東京モスク・金曜礼拝のホトゥバ

 

 

 
FRIDAY KHUTBA OF TOKYO CAMII
 
2004年3月5日
テーマ:万物と人間

ムスリムの皆様。

万物を無から存在させられ、その存在をもお知らせになられた偉大なアッラーの存在と唯一性、偉大性は、知識やテクノロジーを前にして否定が不可能な一つの真実です。


人間の自らの存在、考える脳、動き続ける心臓、ものを見る目、聞く耳、話す舌、呼吸のそれぞれが、アッラーの存在を知らせているのです。つまり、この全宇宙のあらゆる微粒子、天球がアッラーの存在を知らしめているのです。


学者たちも、宇宙の存在、物質の動き、変化、宇宙の均衡、そしてあらゆるものが一明らかな意図にそくして創造されていることなどから、アッラーの存在と唯一性を証明しているのです。


人間がそれに類似したようなものを作り出すことができない、そしてこれからもできないであろうことが絶対的に確実である聖クルアーンにおいても、これから私が紹介する神聖な通告が、このテーマを明確な形で示しており、人を熟考と承認へと招待しているのです。

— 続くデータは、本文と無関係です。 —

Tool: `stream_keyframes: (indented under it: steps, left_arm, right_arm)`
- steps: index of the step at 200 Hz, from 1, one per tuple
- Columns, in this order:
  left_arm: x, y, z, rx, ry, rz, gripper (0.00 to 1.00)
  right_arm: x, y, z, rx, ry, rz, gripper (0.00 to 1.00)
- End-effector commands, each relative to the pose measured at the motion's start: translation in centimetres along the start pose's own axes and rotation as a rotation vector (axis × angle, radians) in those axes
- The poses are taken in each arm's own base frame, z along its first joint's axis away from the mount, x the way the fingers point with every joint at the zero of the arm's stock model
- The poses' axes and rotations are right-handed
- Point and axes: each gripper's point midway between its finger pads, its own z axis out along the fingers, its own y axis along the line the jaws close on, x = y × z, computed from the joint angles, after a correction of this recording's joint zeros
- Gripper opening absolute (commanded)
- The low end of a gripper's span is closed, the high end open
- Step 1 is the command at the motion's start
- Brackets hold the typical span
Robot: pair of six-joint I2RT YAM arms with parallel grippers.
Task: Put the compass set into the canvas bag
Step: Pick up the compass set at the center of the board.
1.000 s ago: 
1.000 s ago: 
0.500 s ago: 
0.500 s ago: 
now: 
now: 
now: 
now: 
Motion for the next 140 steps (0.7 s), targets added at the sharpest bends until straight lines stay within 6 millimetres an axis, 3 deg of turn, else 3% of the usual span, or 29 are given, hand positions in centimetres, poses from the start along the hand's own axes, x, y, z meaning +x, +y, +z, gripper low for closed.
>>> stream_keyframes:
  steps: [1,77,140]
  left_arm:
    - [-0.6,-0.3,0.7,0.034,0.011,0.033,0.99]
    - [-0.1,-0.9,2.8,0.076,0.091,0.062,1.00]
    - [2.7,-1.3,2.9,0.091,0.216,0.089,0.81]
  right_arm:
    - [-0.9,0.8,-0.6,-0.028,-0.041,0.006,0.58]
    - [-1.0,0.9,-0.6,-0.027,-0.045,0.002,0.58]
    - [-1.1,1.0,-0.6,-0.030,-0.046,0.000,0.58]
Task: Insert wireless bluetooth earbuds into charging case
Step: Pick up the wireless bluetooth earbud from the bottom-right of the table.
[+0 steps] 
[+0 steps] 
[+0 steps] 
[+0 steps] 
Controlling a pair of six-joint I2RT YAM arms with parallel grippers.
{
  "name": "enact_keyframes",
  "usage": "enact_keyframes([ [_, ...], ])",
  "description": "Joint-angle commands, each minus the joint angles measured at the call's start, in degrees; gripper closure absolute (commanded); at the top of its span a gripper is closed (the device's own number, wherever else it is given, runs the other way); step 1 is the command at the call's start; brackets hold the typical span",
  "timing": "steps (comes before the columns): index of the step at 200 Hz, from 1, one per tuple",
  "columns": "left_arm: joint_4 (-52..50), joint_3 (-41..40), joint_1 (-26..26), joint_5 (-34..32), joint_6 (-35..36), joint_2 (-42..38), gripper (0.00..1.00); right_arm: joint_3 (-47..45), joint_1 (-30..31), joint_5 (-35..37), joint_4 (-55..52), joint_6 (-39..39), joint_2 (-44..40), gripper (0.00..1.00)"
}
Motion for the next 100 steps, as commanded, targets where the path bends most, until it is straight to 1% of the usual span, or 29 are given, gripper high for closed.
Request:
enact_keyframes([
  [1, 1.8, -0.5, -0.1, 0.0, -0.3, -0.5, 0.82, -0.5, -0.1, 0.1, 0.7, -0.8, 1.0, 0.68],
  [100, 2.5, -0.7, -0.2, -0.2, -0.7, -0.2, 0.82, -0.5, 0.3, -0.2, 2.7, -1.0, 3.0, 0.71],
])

熟考する人は以下の事項をよく理解するでしょう。すなわち、全宇宙における、生命を持つ、あるいは持たない、目に見える、あるいは見えない全ての被造物の世界は後から、そしてある意図にそくして創造されたのです。


雌牛章第164節では


「本当に天と地の創造、昼夜の交替、人を益するものを運んで海原をゆく船の中に、またアッラーが天から降らせて死んだ大地を甦らせ、生きとし生けるものを地上に広く散らばせる雨の中に、また風向きの変換、果ては天地の間にあって奉仕する雲の中に、理解ある者への(アッラーの)印がある。」と述べられています。

 

圧倒的事態章第18,19,20節においては


「また天に就いて、如何に高く掲げられたか、また山々に就いて、如何に据え付けられているか、また大地に就いて、如何に広げられているかを。」と、仰せられておられます。


出来事章第57,60,63,64,74の各節では、


「われはあなたがたを創った。あなたがたはどうして真実を信じようとしないのか。われは、あなたがたに死(期)を定めた。われは、(決して)出し抜かれたりすることはない。あなたがたは、あなたがたが耕す(畑の)ことを考えたか。あなたがたがそれ(植物)を育てるのか、それともわれが育てるのか。またあなたがたの飲む水に就いて考えたか。だから偉大であられるあなたの主の御名を讃えなさい。」とされています。巡礼章第74節では
「かれらは、アッラーの真価の程を評価していない。本当にアッラーは強大にして偉力ならびなき御方である。」と啓示されています。


ムスリムの皆様。真の平安や幸福を見つける人とは、天と地の、比類すべきもののない芸術性と均衡を目にし、財産の所有者をその作品から熟考し、心の安らぎを得た人なのです。あなた方が、この世界とあの世界の双方で、この幸福に至る人たちとなることを願っています。